A microbiota colônica contribui significativamente para as necessidades nutricionais de seu hospedeiro. Esses organismos decompõem ativamente os constituintes dietéticos complexos que são indigeríveis (carboidratos complexos) pelas células intestinais, tornando os materiais alimentares complexos prontamente disponíveis para absorção e assimilação. No trato digestivo, os principais produtos finais de carboidratos e aminoácidos são os ácidos graxos de cadeia curta (AGCCs) que incluem os ácidos acético, propiônico e butírico. Esses três constituintes da dieta, ao serem absorvidos pela mucosa colônica, servem como fontes de energia e precursores para a síntese de lipídios da mucosa e estimulam o crescimento celular da célula epitelial, resultando na manutenção da integridade intestinal. A microbiota colônica protege o intestino grosso contra o câncer pela produção de butirato a partir da fermentação de constituintes dietéticos complexos. Essas importantes atividades microbianas no cólon resultaram no fornecimento de nutrientes essenciais que não são facilmente acessíveis, mas são necessários para o sustento da saúde do cólon.
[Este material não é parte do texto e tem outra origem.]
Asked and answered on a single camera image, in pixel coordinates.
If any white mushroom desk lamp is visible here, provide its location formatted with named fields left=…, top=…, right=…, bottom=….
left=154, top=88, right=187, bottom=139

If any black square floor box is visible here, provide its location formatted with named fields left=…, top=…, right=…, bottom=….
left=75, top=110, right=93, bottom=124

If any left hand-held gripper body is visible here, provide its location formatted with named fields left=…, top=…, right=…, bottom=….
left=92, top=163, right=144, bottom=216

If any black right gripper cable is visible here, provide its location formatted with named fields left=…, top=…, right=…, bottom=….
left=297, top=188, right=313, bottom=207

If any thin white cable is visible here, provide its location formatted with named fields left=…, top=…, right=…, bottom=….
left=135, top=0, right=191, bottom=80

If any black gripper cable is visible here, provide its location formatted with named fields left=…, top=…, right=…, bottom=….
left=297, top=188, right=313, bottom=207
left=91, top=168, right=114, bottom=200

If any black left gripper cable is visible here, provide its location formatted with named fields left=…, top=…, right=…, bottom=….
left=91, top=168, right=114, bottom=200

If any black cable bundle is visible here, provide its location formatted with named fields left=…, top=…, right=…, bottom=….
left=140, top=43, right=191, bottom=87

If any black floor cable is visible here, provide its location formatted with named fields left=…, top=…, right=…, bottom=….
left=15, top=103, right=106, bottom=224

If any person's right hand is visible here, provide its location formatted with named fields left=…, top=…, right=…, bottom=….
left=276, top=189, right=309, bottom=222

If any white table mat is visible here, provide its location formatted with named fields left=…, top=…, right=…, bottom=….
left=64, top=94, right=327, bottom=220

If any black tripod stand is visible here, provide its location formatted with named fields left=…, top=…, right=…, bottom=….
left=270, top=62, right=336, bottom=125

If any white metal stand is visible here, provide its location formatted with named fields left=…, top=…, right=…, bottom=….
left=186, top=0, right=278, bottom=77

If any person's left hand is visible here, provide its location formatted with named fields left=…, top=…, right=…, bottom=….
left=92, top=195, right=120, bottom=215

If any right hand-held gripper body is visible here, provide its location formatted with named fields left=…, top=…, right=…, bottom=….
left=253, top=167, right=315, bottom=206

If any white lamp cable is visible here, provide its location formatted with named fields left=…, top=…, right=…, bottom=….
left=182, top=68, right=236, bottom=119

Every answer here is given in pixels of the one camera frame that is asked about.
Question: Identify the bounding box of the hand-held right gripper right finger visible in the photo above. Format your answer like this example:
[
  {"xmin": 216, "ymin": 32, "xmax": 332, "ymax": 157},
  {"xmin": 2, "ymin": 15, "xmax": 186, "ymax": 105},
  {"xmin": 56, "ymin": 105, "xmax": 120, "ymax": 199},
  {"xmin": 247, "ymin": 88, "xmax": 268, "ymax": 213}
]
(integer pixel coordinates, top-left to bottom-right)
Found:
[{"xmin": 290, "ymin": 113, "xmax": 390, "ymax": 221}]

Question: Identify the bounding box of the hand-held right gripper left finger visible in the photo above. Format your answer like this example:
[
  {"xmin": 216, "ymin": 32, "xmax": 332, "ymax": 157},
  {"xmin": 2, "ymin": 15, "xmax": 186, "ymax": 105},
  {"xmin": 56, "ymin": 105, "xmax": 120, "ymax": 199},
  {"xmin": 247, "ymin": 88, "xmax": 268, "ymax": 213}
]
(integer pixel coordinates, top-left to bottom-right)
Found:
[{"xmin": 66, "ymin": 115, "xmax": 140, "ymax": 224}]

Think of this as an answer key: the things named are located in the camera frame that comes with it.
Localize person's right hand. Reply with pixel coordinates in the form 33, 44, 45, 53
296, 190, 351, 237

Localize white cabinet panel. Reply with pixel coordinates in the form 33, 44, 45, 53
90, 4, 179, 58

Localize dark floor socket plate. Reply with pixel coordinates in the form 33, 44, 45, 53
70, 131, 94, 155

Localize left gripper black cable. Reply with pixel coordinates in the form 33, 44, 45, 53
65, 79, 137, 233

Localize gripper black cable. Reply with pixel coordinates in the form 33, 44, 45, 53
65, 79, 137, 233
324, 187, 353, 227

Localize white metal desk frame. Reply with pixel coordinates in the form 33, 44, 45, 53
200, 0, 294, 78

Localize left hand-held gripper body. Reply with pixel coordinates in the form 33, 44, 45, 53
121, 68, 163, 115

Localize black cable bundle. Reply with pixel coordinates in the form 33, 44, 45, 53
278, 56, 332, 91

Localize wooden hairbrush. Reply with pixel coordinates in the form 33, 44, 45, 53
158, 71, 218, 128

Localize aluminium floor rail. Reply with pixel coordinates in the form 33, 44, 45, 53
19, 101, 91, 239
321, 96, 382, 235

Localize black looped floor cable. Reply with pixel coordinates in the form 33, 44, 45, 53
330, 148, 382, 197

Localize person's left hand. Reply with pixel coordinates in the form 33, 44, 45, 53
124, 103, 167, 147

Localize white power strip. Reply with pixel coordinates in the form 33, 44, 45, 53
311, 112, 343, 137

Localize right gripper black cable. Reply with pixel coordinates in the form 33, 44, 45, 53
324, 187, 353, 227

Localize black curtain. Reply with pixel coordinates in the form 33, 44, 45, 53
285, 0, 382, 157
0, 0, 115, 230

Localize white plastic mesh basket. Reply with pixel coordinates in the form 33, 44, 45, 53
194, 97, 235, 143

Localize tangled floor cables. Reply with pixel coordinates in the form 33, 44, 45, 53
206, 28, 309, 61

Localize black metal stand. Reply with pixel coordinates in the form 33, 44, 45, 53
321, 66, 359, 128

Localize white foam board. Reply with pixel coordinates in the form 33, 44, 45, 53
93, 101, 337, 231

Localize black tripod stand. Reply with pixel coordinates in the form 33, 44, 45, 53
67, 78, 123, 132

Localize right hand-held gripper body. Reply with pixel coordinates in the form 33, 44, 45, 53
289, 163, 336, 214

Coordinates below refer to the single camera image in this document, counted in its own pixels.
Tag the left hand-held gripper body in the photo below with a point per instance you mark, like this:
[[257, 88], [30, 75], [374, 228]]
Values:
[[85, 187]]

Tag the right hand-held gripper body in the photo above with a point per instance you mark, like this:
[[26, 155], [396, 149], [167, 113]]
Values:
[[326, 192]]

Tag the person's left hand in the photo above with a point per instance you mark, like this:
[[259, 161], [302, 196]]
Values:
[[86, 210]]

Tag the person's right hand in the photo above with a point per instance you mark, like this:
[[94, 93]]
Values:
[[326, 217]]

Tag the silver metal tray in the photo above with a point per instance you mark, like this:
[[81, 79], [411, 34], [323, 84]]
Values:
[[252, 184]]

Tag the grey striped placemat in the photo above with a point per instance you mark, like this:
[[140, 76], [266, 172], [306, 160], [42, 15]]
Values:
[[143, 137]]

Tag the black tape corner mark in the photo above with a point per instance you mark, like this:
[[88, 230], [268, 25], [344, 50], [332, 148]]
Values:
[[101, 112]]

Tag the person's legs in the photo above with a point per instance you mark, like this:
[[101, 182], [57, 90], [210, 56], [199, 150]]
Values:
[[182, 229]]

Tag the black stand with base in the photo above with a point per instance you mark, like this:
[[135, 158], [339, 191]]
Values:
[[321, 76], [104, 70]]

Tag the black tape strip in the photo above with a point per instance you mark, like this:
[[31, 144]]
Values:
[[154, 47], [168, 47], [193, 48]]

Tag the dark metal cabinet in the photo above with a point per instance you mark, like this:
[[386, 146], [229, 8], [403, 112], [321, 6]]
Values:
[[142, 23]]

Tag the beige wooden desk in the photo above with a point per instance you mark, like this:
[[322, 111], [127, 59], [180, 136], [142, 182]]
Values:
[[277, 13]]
Descobertas do uso de probióticos como opções de tratamento revelaram que um efeito imunomodulador aprimorado é alcançado reduzindo ou inibindo a ativação de células T indutoras de antígenos e também suprimindo a proteína de sinalização celular, fator de necrose tumoral (TNF) envolvida na inflamação sistêmica
O uso contínuo de antibióticos de amplo espectro pode perturbar a microbiota humana, resultando em um desequilíbrio da comunidade microbiana abrindo caminho para patógenos invasores. No entanto, tratamentos com o uso de pré e probióticos devem ser incentivados e pesquisas devem ser focadas no uso da terapia probiótica no tratamento de doenças infecciosas.
O estudo do microbioma humano é importante e fornece uma compreensão profunda da interação entre humanos e sua microbiota nativa. Isso fornece informações valiosas sobre outros estudos de pesquisa na otimização desses organismos para combater doenças com risco de vida.